Evet, bir kelâm, “Kimden gelmiş ve kime gelmiş ve ne için?” denilmesiyle kıymeti ve ulviyeti ve belâgati tezahür etmesi noktasından, Kur’ân’ın misli olamaz ve ona yetişilmez. Çünkü Kur’ân bütün âlemlerin Rabbi ve bütün kâinatın Hâlık’ının hitabı ve konuşması ve hiçbir cihette taklidi ve tasannuu ihsas edecek hiçbir emare bulunmayan bir mükâlemesi ve bütün insanların, belki bütün mahlûkatın namına mebus ve nev-i beşerin en meşhur ve namdar muhatabı bulunan ve o muhatabın kuvvet ve vüs’at-i imanı koca İslâmiyet’i tereşşuh edip, sahibini Kab-ı Kavseyn makamına çıkararak, muhatab-ı Samedâniyeye mazhariyetle nüzul eden ve saadet-i dâreyne dair ve hilkat-i kâinatın neticelerine ve ondaki Rabbanî maksatlara ait mesâili ve o muhatabın bütün hakaik-ı İslâmiyeyi taşıyan en yüksek ve en geniş olan imanını beyan ve izah eden ve koca kâinatı, bir harita, bir saat, bir hane gibi her tarafını gösterip, çevirip onları yapan sanatkârı tavrıyla ifade ve talim eden Kur’ân-ı Mu’cizü’l-Beyan’ın elbette mislini getirmek mümkün değildir ve derece-i i’câzına yetişilmez.

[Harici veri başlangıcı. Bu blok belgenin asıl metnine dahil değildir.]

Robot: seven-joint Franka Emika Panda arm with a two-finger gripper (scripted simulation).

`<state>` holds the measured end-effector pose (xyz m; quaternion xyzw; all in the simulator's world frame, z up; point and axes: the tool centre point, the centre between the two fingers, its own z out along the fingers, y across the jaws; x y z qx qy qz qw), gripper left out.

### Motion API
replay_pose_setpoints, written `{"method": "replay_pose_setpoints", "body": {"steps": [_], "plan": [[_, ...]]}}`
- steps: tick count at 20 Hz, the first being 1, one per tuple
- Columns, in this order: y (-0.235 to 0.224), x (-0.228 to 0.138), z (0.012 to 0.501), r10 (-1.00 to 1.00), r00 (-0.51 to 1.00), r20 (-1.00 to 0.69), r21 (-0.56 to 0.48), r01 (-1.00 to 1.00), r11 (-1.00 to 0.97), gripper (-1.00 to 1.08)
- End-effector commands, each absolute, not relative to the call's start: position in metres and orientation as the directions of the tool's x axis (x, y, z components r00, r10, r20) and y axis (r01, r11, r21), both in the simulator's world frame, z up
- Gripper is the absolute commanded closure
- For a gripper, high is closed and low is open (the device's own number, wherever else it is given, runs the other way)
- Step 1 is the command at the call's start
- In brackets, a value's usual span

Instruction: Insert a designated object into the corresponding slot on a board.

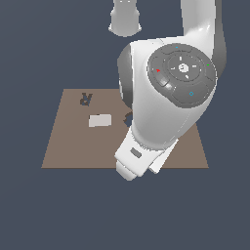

• Hem Kur’ân’ı tefsir eden ve bir kısmı otuz kırk, hatta yetmiş cilt olarak birer tefsir yazan yüksek zekâlı müdakkik binler mütefennin ulemanın senetleri ve delilleriyle beyan ettikleri Kur’ân’daki hadsiz meziyetleri ve nükteleri ve hasiyetleri ve sırları ve âlî manaları ve umur-u gaybiyenin her nev’inden kesretli gaybî ihbarları izhar ve ispat etmeleri ve bilhassa Risale-i Nur’un yüz otuz kitabı, her biri Kur’ân’ın bir meziyetini, bir nüktesini kat’î bürhanlarla ispat etmesi ve bilhassa Mu’cizat-ı Kur’âniye Risalesi, şimendifer ve tayyare gibi medeniyetin harikalarından çok şeyleri Kur’ân’dan istihrâc eden Yirminci Söz’ün İkinci Makamı ve Risale-i Nur’a ve elektriğe işaret eden âyetlerin işârâtını bildiren “İşârât-ı Kur’âniye” namındaki Birinci Şuâ ve huruf-u Kur’âniye ne kadar muntazam ve esrarlı ve manalı olduğunu gösteren “Rumuzat-ı Semaniye” namındaki sekiz küçük risaleler ve Sure-i Fethin âhirki âyeti, beş vecihle ihbar-ı gaybî cihetinde mu’cizeliğini ispat eden küçücük bir risale gibi, Risale-i Nur’un her bir cüz’ü Kur’ân’ın bir hakikatini, bir nurunu izhar etmesi, Kur’ân’ın misli olmadığına ve mu’cize ve harika olduğuna ve bu âlem-i şehadette âlem-i gaybın lisanı ve bir Allâmü’l-Guyûb’un kelâmı bulunduğuna bir imzadır.
Sözler, s. 507
LÛGATÇE:
Allâmü’l-Guyûb: Görünmeyen şeyleri bilen, Allah.
belâgat: Sözün düzgün, kusursuz, yerinde ve makamın icabına göre söylenmesi.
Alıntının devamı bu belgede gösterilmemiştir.